[WHAT YOU HAVE TO DO] Copy out all the lines of the data that hold the word "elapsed".

-- Opening Marker --

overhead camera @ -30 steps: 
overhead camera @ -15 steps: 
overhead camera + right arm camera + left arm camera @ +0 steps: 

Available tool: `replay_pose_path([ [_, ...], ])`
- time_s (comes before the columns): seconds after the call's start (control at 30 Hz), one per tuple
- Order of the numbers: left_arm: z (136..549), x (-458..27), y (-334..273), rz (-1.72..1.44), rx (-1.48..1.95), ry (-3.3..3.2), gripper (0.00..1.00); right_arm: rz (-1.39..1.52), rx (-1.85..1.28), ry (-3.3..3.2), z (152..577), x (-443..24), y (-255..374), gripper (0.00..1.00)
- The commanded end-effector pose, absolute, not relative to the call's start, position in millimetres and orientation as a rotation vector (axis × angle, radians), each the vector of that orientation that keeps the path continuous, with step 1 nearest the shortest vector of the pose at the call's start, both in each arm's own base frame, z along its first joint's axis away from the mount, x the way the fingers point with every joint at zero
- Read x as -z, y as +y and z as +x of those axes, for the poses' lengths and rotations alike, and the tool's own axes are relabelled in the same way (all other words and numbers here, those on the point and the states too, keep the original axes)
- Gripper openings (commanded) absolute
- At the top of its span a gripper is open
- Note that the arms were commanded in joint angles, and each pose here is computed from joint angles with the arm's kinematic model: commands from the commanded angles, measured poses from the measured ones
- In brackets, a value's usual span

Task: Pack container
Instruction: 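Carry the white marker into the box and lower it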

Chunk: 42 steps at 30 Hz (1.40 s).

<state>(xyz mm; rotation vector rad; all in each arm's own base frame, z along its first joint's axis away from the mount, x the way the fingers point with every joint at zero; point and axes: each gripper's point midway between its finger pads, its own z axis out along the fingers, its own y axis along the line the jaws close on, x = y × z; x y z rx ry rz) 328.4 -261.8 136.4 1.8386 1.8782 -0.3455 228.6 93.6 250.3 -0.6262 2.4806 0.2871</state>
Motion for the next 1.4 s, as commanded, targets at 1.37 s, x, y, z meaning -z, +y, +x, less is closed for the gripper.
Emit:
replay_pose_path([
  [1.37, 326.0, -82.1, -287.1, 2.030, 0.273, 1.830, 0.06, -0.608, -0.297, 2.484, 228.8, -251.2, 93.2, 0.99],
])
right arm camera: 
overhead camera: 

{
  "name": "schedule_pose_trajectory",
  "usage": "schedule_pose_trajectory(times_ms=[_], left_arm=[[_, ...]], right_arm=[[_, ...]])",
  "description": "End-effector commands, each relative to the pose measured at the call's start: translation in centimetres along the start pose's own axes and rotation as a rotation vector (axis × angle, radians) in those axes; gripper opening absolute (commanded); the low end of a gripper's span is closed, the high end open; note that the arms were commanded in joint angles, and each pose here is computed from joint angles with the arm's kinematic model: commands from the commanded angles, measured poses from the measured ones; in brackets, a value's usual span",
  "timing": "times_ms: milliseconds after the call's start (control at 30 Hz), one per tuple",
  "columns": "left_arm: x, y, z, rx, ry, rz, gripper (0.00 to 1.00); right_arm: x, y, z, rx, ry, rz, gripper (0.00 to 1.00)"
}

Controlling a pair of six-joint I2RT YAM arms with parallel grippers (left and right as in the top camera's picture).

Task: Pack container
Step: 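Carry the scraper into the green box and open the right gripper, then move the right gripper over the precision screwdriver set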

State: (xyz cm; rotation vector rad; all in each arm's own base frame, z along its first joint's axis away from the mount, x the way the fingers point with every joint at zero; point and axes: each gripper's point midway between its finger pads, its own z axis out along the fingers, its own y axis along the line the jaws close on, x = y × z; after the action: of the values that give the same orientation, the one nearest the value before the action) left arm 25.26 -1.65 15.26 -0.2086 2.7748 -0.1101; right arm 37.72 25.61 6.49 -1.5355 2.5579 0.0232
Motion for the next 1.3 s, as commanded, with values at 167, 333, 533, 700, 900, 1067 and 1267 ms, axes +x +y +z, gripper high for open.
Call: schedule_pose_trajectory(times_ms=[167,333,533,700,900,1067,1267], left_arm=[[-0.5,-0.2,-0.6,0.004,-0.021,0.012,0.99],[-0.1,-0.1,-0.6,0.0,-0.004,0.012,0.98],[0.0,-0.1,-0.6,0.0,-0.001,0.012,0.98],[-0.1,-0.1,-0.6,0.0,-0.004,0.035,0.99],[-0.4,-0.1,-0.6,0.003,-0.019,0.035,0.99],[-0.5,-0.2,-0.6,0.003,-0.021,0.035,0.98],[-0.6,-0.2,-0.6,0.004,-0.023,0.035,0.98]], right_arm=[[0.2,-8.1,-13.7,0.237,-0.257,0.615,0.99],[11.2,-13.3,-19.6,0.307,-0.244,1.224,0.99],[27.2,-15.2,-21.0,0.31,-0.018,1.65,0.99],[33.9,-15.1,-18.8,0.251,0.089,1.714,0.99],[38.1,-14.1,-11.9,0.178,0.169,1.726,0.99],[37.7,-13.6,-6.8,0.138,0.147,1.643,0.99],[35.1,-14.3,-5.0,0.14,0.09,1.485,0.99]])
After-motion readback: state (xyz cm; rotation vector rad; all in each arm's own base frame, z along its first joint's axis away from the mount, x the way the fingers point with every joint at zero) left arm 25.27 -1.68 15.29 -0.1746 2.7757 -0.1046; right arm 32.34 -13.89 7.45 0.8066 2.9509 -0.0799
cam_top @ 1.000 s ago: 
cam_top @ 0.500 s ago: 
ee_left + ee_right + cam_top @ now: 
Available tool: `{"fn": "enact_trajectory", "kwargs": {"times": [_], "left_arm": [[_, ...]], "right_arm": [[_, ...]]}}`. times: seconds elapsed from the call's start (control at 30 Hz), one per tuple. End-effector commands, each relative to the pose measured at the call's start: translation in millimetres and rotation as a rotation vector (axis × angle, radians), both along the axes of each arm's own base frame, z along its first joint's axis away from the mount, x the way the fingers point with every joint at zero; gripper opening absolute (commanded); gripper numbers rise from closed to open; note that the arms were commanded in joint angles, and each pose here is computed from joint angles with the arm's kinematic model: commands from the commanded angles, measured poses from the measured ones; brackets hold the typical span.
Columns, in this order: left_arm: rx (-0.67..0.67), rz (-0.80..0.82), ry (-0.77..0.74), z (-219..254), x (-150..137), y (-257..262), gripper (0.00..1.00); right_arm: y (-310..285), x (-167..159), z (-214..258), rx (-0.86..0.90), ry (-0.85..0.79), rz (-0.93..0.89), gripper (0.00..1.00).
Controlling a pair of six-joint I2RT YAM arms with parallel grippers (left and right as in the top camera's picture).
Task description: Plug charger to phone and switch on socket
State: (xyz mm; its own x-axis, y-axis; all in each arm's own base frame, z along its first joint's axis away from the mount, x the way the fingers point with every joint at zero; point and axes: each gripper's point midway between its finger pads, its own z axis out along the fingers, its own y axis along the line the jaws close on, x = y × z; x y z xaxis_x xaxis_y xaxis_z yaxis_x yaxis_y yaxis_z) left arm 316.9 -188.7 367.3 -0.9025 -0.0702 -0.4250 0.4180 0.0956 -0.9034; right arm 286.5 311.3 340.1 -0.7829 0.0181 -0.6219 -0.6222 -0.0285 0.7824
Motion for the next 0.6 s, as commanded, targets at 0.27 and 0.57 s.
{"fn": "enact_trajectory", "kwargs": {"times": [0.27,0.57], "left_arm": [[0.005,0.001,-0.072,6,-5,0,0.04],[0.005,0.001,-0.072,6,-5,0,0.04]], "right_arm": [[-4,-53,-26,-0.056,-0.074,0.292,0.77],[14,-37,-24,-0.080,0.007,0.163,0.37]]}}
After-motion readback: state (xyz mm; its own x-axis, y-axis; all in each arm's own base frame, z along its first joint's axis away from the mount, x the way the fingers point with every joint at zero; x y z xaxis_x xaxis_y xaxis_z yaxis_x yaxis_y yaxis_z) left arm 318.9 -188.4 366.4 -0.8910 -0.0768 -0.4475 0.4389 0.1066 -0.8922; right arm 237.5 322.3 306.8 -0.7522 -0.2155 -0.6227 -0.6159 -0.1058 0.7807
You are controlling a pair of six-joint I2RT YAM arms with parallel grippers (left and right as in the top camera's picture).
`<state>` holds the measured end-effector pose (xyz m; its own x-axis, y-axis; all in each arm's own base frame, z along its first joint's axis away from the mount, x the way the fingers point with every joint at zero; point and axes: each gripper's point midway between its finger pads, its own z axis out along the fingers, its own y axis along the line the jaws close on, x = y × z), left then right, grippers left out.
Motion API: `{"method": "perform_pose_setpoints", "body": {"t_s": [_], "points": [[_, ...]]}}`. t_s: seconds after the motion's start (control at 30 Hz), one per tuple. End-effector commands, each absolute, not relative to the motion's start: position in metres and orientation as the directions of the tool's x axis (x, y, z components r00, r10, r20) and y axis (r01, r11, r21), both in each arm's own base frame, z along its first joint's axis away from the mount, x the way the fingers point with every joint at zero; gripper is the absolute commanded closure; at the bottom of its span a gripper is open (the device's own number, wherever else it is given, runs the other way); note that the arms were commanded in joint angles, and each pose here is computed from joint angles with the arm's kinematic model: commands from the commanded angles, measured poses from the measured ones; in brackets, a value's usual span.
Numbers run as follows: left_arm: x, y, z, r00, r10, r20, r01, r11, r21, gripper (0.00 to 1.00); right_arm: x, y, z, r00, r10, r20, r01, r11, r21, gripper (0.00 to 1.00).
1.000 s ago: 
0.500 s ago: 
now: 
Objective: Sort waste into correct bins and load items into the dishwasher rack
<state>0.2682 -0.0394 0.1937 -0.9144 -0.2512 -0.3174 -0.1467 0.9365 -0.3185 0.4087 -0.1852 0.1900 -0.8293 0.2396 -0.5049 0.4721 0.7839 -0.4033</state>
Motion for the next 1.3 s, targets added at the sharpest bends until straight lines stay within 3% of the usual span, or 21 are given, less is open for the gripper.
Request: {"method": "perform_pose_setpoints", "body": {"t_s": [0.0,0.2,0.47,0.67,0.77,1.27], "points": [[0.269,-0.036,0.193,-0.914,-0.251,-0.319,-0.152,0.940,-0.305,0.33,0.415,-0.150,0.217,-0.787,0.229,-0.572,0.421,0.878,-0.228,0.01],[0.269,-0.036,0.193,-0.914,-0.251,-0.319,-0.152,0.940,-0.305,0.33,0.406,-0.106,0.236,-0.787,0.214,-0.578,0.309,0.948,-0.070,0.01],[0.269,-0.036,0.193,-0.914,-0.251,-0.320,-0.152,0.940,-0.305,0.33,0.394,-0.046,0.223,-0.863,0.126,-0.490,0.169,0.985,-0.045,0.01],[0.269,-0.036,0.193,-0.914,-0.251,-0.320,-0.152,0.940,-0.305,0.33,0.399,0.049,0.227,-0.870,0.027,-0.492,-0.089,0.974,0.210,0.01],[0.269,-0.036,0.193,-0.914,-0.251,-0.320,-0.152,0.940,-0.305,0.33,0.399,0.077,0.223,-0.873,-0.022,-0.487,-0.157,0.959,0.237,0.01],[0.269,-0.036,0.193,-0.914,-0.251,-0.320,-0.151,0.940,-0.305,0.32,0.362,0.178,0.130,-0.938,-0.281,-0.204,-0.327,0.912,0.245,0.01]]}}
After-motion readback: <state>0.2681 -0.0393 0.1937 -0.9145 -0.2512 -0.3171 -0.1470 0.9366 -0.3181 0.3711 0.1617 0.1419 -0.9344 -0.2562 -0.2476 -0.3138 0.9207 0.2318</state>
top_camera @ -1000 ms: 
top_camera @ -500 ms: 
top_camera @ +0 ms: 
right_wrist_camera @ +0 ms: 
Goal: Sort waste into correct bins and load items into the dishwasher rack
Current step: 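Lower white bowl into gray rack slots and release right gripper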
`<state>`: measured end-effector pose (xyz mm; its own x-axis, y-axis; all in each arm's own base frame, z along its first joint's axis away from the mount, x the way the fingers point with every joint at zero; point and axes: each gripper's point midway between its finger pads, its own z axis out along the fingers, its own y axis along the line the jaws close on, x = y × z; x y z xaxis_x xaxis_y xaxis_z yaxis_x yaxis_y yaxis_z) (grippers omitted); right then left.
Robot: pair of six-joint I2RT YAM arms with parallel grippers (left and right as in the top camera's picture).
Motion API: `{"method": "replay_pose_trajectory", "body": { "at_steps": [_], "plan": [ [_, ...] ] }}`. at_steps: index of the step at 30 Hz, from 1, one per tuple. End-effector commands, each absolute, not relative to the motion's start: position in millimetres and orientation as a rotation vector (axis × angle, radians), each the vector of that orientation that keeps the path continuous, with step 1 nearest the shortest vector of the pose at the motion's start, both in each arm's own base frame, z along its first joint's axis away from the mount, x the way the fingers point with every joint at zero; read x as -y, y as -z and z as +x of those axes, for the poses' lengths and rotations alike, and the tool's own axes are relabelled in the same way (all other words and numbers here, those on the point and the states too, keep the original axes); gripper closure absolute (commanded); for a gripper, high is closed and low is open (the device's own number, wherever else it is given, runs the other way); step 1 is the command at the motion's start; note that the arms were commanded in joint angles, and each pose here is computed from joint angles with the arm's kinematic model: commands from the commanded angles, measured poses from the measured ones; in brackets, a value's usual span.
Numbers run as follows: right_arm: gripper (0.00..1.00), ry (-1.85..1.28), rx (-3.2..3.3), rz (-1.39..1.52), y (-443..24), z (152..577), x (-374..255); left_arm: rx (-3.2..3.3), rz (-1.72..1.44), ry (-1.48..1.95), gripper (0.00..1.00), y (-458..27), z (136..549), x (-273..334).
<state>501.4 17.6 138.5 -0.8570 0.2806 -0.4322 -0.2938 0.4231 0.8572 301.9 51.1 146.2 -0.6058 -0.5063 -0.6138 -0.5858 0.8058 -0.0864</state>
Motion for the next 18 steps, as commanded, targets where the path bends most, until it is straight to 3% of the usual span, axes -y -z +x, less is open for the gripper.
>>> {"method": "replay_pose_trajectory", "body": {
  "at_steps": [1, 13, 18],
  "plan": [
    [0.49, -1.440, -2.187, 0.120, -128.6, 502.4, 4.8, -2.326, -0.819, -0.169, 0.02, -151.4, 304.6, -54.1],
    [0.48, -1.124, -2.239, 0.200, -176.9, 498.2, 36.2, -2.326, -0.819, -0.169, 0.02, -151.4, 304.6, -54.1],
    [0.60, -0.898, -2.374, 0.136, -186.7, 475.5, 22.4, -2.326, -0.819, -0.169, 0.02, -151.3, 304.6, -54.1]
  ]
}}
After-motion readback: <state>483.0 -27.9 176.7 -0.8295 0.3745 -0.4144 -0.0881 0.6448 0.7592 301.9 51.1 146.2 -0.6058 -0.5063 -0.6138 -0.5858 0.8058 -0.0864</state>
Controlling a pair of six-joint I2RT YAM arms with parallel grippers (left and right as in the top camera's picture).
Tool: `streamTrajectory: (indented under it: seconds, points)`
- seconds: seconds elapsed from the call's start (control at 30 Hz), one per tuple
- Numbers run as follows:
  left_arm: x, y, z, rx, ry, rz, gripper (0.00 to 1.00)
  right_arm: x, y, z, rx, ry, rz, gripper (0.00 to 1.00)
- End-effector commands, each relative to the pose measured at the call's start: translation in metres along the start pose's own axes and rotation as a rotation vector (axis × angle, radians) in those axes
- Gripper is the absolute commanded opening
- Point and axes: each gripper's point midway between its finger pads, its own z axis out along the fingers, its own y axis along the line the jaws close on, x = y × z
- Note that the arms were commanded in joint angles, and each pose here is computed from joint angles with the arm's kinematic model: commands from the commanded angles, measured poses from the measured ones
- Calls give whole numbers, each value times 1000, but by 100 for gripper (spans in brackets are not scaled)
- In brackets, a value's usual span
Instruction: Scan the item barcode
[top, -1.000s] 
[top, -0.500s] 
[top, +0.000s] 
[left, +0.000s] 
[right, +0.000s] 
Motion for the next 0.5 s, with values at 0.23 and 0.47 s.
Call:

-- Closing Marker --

[OUTPUT BELOW]
Available tool: `{"fn": "enact_trajectory", "kwargs": {"times": [_], "left_arm": [[_, ...]], "right_arm": [[_, ...]]}}`. times: seconds elapsed from the call's start (control at 30 Hz), one per tuple. End-effector commands, each relative to the pose measured at the call's start: translation in millimetres and rotation as a rotation vector (axis × angle, radians), both along the axes of each arm's own base frame, z along its first joint's axis away from the mount, x the way the fingers point with every joint at zero; gripper opening absolute (commanded); gripper numbers rise from closed to open; note that the arms were commanded in joint angles, and each pose here is computed from joint angles with the arm's kinematic model: commands from the commanded angles, measured poses from the measured ones; brackets hold the typical span.
- seconds: seconds elapsed from the call's start (control at 30 Hz), one per tuple

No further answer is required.